§ **WORK REQUIRED**
If a line of the data below holds the string "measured", copy it.

§ **GIVEN INFORMATION**
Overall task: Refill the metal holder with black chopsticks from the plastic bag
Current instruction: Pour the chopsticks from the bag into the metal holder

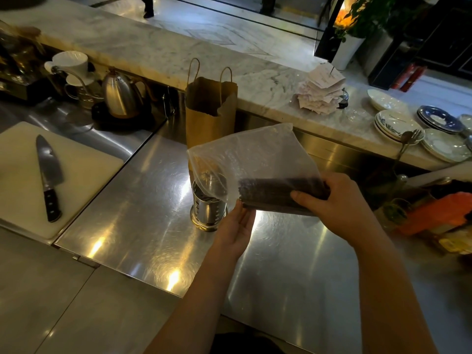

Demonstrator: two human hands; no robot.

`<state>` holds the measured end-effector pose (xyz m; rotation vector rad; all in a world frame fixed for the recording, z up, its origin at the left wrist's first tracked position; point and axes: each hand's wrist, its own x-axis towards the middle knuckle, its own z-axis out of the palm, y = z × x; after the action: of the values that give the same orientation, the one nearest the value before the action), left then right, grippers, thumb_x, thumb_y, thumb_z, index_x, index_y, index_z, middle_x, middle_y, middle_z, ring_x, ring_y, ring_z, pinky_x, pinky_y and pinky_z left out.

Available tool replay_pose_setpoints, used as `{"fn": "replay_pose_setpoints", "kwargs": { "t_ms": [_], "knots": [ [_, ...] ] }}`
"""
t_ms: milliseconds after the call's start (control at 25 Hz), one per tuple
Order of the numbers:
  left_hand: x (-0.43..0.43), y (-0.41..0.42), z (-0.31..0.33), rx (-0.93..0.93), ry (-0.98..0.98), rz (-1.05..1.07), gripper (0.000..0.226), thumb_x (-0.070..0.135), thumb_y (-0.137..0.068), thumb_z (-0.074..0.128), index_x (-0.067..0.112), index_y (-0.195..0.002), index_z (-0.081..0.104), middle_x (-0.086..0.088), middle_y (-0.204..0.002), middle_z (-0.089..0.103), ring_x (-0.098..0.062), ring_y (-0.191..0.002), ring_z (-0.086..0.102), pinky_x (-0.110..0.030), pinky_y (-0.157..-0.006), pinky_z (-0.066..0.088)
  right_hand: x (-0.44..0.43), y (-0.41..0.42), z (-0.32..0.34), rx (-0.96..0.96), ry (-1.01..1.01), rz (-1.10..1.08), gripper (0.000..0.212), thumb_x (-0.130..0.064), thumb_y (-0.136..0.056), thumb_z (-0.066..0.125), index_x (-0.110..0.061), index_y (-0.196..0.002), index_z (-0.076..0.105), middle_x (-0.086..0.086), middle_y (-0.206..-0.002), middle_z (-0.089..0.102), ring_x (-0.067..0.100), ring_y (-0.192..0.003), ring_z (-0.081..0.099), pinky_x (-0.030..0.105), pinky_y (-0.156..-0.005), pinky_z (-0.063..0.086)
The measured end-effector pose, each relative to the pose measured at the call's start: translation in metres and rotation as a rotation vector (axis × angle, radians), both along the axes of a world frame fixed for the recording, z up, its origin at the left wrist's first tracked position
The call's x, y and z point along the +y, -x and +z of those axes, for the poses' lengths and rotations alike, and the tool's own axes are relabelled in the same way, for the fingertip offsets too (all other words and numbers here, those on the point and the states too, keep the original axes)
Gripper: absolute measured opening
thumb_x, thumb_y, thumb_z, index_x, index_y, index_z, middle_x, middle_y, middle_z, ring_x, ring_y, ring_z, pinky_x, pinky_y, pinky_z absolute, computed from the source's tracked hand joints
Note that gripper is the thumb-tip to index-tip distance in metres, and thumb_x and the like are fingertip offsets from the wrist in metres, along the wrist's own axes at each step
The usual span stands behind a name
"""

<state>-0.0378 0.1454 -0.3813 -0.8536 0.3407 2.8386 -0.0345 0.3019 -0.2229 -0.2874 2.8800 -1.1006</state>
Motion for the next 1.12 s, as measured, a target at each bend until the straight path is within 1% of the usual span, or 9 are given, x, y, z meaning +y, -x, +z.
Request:
{"fn": "replay_pose_setpoints", "kwargs": {
  "t_ms": [240,440,480,600,800,880,1000,1120],
  "knots": [
    [0.000,0.003,0.002,0.012,-0.038,0.008,0.018,0.010,-0.095,0.054,-0.001,-0.102,0.066,-0.015,-0.096,0.075,-0.020,-0.085,0.075,-0.030,-0.073,0.061,-0.003,0.002,0.007,0.032,-0.022,0.013,0.022,-0.024,-0.088,0.067,-0.022,-0.110,0.064,-0.022,-0.082,0.055,-0.003,-0.080,0.054,0.012,-0.069,0.039],
    [-0.001,0.005,0.005,0.020,-0.055,0.014,0.024,0.012,-0.094,0.055,-0.002,-0.112,0.064,-0.018,-0.111,0.071,-0.023,-0.097,0.071,-0.032,-0.077,0.061,-0.008,0.006,0.012,0.053,-0.041,0.029,0.023,-0.025,-0.089,0.066,-0.018,-0.111,0.066,-0.005,-0.091,0.063,0.010,-0.085,0.060,0.011,-0.071,0.040],
    [-0.001,0.004,0.005,0.020,-0.054,0.016,0.024,0.012,-0.094,0.055,-0.002,-0.111,0.064,-0.018,-0.111,0.071,-0.023,-0.097,0.072,-0.032,-0.078,0.061,-0.009,0.006,0.013,0.054,-0.042,0.037,0.021,-0.025,-0.089,0.066,-0.019,-0.109,0.066,-0.005,-0.090,0.063,0.010,-0.085,0.061,0.011,-0.071,0.040],
    [-0.001,0.005,0.006,0.013,-0.073,0.024,0.022,0.012,-0.094,0.055,-0.002,-0.108,0.065,-0.017,-0.105,0.073,-0.023,-0.090,0.074,-0.032,-0.077,0.061,-0.011,0.008,0.014,0.054,-0.043,0.043,0.017,-0.025,-0.089,0.066,-0.021,-0.105,0.066,-0.004,-0.090,0.065,0.010,-0.085,0.062,0.013,-0.071,0.042],
    [-0.002,0.004,0.011,0.014,-0.091,0.043,0.020,0.011,-0.095,0.054,-0.001,-0.106,0.066,-0.017,-0.099,0.074,-0.023,-0.086,0.075,-0.031,-0.070,0.062,-0.013,0.009,0.016,0.066,-0.034,0.064,0.012,-0.025,-0.088,0.066,-0.020,-0.099,0.066,-0.001,-0.088,0.067,0.010,-0.084,0.062,0.017,-0.072,0.045],
    [-0.003,0.003,0.011,0.010,-0.087,0.049,0.019,0.011,-0.096,0.054,-0.001,-0.105,0.066,-0.016,-0.096,0.075,-0.022,-0.084,0.075,-0.031,-0.066,0.061,-0.013,0.010,0.015,0.069,-0.028,0.048,0.013,-0.026,-0.089,0.066,-0.022,-0.102,0.066,-0.002,-0.090,0.066,0.009,-0.085,0.061,0.016,-0.072,0.044],
    [-0.004,0.002,0.011,0.008,-0.088,0.056,0.019,0.011,-0.097,0.053,-0.001,-0.105,0.065,-0.016,-0.095,0.076,-0.022,-0.083,0.075,-0.030,-0.063,0.061,-0.014,0.011,0.013,0.050,-0.028,0.053,0.015,-0.027,-0.089,0.066,-0.019,-0.103,0.066,-0.001,-0.090,0.066,0.008,-0.085,0.061,0.016,-0.072,0.044],
    [-0.003,0.002,0.011,0.005,-0.090,0.056,0.019,0.011,-0.097,0.053,-0.001,-0.106,0.064,-0.016,-0.095,0.075,-0.022,-0.083,0.075,-0.030,-0.062,0.060,-0.014,0.011,0.014,0.053,-0.034,0.057,0.011,-0.026,-0.089,0.066,-0.020,-0.097,0.066,-0.003,-0.085,0.065,0.008,-0.082,0.061,0.017,-0.068,0.043]
  ]
}}
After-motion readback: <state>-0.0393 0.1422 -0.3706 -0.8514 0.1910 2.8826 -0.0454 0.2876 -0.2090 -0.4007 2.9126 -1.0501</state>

§ **ANSWER BELOW**
`<state>` holds the measured end-effector pose (xyz m; rotation vector rad; all in a world frame fixed for the recording, z up, its origin at the left wrist's first tracked position; point and axes: each hand's wrist, its own x-axis towards the middle knuckle, its own z-axis out of the palm, y = z × x; after the action: of the values that give the same orientation, the one nearest the value before the action), left then right, grippers, thumb_x, thumb_y, thumb_z, index_x, index_y, index_z, middle_x, middle_y, middle_z, ring_x, ring_y, ring_z, pinky_x, pinky_y and pinky_z left out.
The measured end-effector pose, each relative to the pose measured at the call's start: translation in metres and rotation as a rotation vector (axis × angle, radians), both along the axes of a world frame fixed for the recording, z up, its origin at the left wrist's first tracked position
Gripper: absolute measured opening
Motion for the next 1.12 s, as measured, a target at each bend until the straight path is within 1% of the usual span, or 9 are given, x, y, z meaning +y, -x, +z.

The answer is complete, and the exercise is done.